Memory Lower Bounds and Impossibility Results for Anonymous Dynamic Broadcast
Garrett Parzych, Joshua J. Daymude

TL;DR
This paper establishes fundamental memory lower bounds for anonymous dynamic broadcast, showing that non-constant memory is necessary for termination detection in such networks, and provides an optimal algorithm matching these bounds.
Contribution
It introduces the first memory lower bounds for anonymous dynamic broadcast and presents an optimal algorithm that matches these bounds, advancing understanding of space complexity in dynamic networks.
Findings
Broadcast with termination detection is impossible with idle-start algorithms without memory.
Any algorithm with stabilizing termination requires at least logarithmic memory per node.

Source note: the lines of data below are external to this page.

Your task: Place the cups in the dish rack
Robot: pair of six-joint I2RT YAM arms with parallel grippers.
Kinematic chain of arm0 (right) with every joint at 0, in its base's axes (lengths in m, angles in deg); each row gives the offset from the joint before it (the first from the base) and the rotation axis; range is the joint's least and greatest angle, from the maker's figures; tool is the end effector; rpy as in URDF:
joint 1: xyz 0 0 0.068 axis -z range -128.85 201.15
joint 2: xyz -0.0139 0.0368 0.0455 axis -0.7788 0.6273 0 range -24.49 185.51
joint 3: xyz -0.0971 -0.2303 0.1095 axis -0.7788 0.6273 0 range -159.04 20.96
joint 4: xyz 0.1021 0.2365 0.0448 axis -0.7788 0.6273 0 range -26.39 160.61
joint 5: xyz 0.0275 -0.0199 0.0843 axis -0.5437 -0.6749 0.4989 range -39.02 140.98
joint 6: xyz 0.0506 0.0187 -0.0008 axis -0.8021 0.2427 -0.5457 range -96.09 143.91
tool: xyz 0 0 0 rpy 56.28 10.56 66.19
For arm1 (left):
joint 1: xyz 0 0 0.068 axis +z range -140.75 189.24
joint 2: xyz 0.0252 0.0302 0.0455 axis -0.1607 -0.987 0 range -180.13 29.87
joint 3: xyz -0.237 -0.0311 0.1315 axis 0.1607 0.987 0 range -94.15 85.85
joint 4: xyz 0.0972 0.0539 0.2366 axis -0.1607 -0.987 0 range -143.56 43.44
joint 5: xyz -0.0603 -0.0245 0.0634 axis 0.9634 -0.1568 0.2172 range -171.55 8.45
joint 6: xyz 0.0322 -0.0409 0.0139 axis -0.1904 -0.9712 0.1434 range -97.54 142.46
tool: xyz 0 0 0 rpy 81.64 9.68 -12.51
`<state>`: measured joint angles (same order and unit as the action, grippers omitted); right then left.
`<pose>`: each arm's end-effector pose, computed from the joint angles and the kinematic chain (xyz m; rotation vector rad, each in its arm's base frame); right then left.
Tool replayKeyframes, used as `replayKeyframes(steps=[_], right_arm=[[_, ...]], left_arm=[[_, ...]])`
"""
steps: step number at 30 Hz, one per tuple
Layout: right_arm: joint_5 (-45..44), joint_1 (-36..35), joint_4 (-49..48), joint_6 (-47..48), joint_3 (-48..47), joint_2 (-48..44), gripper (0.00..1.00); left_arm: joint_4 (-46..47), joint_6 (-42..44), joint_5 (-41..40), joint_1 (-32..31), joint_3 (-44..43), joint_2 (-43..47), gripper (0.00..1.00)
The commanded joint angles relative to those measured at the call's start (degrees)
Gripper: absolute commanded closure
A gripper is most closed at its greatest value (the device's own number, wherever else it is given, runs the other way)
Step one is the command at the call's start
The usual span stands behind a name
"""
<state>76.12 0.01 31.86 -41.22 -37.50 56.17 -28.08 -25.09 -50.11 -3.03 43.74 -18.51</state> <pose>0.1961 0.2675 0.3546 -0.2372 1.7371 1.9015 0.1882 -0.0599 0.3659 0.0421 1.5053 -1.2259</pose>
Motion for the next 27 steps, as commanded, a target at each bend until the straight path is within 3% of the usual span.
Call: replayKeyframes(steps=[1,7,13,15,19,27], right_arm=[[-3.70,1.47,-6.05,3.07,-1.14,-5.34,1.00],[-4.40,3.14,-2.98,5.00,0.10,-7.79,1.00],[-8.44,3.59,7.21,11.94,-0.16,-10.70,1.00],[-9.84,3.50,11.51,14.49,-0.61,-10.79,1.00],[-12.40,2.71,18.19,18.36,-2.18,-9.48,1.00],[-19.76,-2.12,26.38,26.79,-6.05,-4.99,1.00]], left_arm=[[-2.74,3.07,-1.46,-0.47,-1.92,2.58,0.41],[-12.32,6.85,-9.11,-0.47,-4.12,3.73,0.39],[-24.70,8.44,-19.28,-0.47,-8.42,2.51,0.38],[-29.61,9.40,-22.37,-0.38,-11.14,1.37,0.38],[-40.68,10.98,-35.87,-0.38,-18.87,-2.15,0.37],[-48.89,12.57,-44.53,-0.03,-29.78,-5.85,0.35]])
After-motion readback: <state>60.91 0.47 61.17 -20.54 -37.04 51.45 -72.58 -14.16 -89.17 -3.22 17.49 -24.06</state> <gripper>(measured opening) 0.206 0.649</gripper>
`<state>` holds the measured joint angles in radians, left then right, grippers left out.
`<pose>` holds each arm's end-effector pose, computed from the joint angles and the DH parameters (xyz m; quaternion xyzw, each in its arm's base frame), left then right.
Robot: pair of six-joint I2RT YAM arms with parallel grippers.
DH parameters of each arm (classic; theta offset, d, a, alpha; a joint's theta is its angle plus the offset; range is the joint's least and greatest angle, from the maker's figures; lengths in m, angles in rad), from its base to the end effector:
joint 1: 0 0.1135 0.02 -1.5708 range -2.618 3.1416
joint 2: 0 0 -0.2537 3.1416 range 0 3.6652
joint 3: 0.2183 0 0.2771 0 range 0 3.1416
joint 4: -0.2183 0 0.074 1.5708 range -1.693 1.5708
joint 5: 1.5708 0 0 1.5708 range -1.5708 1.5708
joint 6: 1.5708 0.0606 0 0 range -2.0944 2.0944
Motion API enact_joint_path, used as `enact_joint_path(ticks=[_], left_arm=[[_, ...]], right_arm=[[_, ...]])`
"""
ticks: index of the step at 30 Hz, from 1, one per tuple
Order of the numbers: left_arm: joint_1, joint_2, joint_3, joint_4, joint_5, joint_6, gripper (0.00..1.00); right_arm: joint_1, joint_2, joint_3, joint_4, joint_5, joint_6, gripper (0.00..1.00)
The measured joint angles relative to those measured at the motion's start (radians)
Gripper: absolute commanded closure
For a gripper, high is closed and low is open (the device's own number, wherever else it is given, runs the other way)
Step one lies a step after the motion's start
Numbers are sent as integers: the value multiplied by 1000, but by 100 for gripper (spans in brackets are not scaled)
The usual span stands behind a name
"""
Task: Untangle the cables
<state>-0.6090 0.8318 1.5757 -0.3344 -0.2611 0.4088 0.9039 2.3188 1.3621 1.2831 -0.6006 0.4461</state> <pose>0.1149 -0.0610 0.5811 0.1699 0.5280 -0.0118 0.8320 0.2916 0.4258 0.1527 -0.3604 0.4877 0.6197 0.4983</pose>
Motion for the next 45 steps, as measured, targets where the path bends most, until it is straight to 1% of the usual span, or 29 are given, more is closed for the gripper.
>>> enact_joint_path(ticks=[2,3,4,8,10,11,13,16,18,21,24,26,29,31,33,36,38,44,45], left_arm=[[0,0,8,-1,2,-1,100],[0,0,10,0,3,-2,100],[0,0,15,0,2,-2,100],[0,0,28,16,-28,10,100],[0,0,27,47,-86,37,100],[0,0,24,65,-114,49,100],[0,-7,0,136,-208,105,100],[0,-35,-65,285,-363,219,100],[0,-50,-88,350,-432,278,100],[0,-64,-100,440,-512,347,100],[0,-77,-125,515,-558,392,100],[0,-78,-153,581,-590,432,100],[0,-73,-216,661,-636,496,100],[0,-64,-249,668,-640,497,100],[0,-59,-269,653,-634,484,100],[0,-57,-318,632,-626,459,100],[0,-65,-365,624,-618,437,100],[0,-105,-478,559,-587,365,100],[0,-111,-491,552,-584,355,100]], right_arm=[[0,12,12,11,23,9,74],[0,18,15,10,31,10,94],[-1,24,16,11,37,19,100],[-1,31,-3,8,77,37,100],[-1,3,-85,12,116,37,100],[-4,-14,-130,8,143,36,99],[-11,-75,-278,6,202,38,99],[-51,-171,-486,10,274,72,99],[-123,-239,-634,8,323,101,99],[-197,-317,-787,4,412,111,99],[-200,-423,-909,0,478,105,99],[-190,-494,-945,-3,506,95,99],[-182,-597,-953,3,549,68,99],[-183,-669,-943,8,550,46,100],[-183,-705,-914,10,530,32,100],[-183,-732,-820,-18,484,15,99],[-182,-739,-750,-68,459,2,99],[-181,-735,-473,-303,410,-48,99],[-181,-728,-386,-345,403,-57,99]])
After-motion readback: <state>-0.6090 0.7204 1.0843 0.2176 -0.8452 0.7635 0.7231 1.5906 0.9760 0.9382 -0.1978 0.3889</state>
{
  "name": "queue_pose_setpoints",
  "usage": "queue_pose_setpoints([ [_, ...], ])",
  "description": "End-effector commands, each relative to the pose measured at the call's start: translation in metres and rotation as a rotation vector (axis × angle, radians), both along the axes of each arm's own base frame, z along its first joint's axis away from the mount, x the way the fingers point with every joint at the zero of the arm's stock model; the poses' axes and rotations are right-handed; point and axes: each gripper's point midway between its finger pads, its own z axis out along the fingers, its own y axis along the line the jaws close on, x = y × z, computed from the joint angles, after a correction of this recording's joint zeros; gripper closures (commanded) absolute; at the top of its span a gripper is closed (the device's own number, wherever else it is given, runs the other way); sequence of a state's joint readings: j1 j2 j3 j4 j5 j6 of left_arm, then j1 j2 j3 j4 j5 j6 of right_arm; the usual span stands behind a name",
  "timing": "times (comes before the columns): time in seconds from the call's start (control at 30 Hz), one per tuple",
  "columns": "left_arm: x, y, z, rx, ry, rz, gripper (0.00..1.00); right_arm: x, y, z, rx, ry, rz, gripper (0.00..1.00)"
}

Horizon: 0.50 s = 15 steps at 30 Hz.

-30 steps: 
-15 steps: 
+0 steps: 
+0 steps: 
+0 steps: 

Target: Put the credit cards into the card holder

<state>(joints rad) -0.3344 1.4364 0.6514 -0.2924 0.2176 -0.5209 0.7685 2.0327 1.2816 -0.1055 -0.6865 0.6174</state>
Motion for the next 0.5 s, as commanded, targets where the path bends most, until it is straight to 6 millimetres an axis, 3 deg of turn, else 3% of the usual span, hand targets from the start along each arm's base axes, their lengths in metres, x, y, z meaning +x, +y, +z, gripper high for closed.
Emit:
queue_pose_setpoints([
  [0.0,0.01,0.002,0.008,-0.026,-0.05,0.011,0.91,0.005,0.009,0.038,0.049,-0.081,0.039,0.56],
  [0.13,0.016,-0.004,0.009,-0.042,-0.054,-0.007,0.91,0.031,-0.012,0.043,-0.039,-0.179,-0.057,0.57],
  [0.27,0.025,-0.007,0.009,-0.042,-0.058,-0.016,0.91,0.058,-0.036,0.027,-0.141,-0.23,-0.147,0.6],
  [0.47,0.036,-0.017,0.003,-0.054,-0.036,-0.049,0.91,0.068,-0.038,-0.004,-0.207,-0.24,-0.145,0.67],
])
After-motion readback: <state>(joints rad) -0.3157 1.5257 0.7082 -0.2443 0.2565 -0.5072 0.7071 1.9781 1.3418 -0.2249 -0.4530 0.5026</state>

An algorithm using O(log n) memory achieves asymptotically optimal broadcast in dynamic networks.
Abstract
Broadcast is a ubiquitous distributed computing problem that underpins many other system tasks. In static, connected networks, it was recently shown that broadcast is solvable without any node memory and only constant-size messages in worst-case asymptotically optimal time (Hussak and Trehan, PODC'19/STACS'20/DC'23). In the dynamic setting of adversarial topology changes, however, existing algorithms rely on identifiers, port labels, or polynomial memory to solve broadcast and compute functions over node inputs. We investigate space-efficient, terminating broadcast algorithms for anonymous, synchronous, 1-interval connected dynamic networks and introduce the first memory lower bounds in this setting. Specifically, we prove that broadcast with termination detection is impossible for idle-start algorithms (where only the broadcaster can initially send messages) and otherwise requires…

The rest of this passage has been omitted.